Assigned task
Count the lines of data below that include "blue". Provide only the number.

Data extracts

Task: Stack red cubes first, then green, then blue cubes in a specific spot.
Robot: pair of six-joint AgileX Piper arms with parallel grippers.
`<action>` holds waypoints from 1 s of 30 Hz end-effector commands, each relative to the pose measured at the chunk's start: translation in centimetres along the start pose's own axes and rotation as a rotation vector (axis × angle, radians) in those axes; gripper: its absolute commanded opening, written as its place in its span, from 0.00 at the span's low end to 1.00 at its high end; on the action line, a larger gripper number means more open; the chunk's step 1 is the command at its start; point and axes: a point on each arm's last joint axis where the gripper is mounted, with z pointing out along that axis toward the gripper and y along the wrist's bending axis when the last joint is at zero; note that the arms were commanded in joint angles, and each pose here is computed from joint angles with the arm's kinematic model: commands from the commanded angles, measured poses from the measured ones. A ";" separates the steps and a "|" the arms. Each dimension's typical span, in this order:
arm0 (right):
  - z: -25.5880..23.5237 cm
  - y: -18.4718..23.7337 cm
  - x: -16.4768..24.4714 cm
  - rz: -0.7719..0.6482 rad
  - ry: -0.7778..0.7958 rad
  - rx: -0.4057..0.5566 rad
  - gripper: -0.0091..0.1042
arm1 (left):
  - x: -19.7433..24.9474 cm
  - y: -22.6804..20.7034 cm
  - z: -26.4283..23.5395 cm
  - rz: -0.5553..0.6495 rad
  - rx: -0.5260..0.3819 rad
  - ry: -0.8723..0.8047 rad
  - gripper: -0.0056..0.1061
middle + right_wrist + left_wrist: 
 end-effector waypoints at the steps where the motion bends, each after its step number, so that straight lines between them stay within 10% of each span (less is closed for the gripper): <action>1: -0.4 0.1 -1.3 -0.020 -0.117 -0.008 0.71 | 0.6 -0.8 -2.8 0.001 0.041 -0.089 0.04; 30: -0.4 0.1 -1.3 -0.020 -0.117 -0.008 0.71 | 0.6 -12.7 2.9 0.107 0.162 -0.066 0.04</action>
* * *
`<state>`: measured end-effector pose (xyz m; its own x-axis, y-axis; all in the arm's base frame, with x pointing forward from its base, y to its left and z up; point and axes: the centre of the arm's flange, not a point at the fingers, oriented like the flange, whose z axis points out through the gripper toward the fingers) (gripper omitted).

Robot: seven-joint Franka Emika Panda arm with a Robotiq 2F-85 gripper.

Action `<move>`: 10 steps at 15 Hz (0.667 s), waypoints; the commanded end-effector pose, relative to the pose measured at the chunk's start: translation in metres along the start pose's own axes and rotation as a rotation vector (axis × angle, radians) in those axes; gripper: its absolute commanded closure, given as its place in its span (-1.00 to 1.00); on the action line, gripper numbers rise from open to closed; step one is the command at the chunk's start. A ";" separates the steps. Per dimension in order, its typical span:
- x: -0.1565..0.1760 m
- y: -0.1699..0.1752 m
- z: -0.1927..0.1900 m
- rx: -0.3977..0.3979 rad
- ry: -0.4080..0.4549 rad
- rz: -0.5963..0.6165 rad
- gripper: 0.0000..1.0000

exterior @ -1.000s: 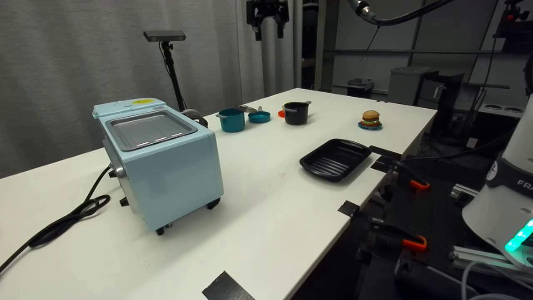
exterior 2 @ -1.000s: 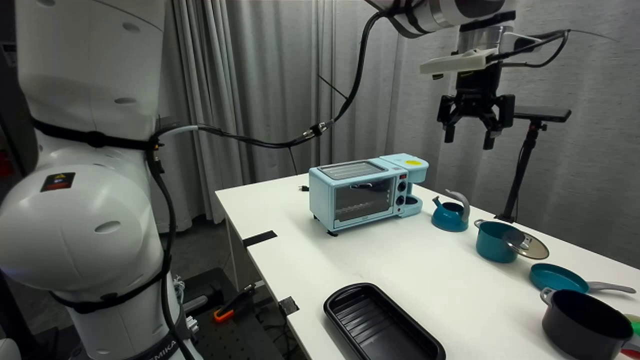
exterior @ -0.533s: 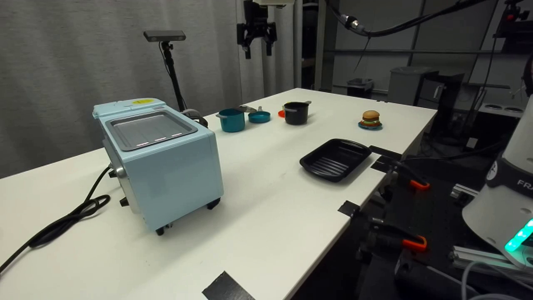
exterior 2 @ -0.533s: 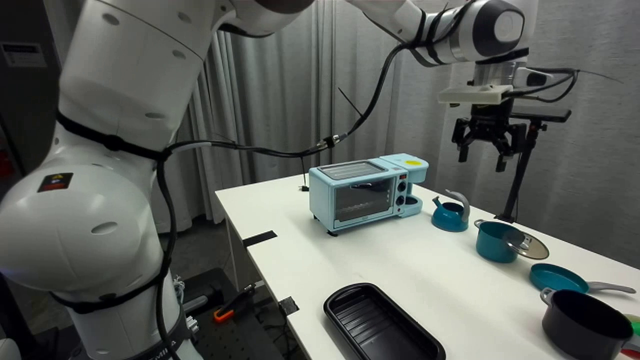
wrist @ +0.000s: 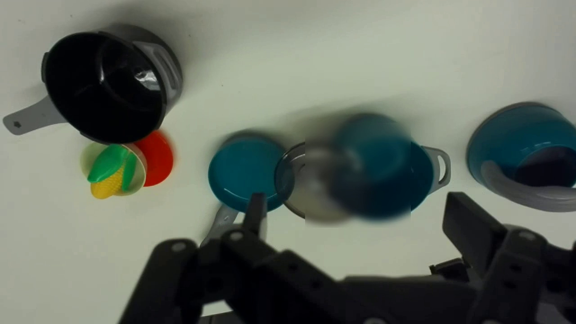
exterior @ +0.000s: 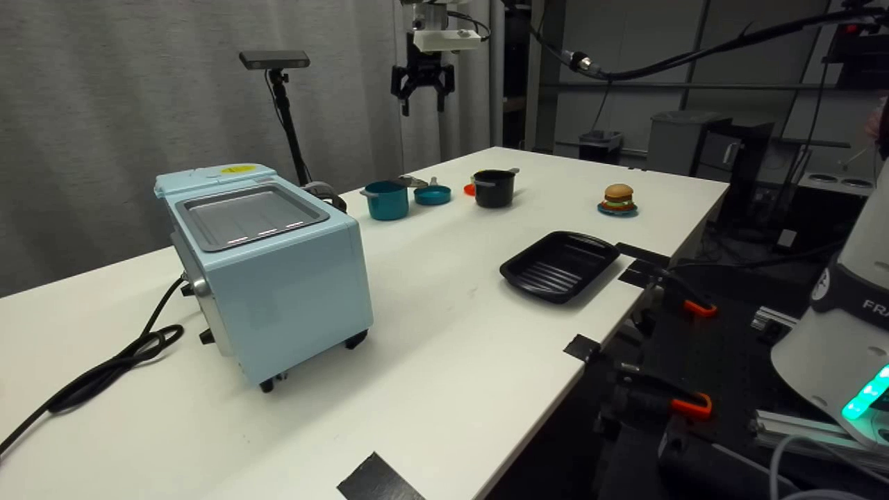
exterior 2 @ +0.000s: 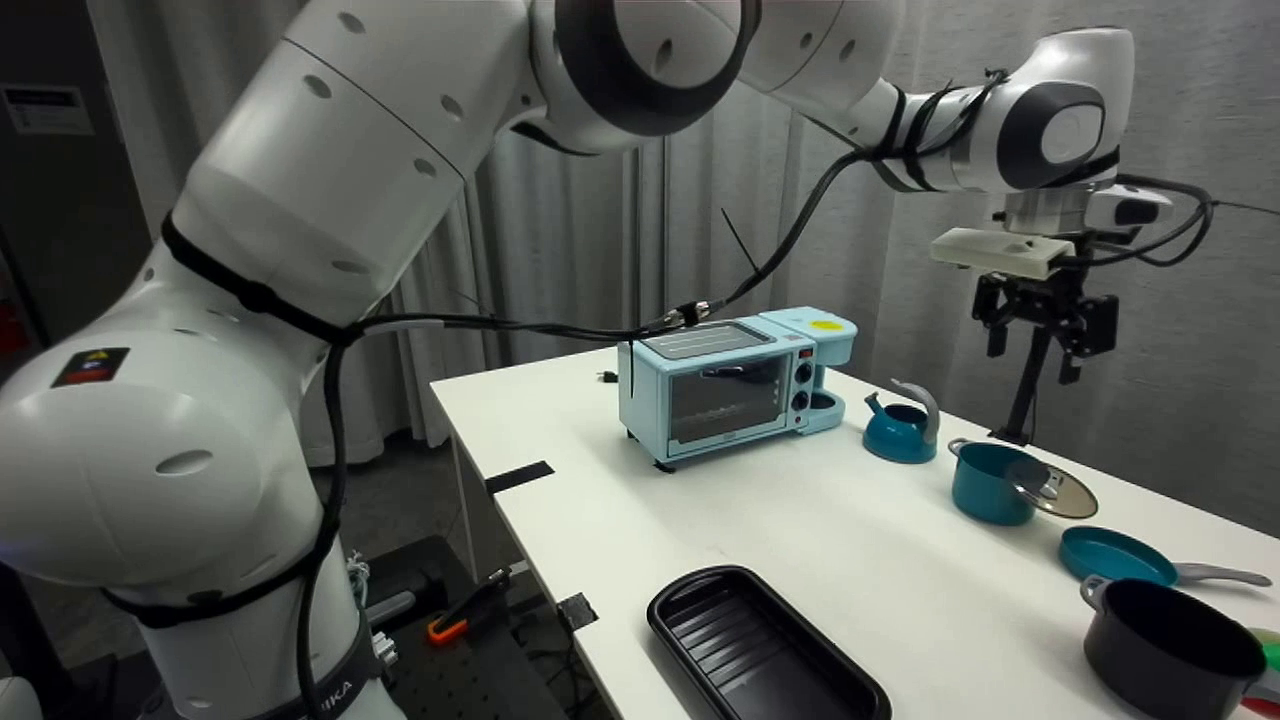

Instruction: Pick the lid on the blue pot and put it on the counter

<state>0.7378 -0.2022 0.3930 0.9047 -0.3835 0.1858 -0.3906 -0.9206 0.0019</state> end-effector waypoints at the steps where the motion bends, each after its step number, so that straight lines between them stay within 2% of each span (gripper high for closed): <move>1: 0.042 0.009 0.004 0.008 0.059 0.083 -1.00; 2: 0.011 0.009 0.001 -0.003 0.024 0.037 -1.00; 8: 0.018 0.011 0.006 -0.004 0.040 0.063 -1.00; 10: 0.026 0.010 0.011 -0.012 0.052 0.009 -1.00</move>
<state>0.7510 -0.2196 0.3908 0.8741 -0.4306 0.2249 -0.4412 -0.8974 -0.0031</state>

Answer to this exercise
2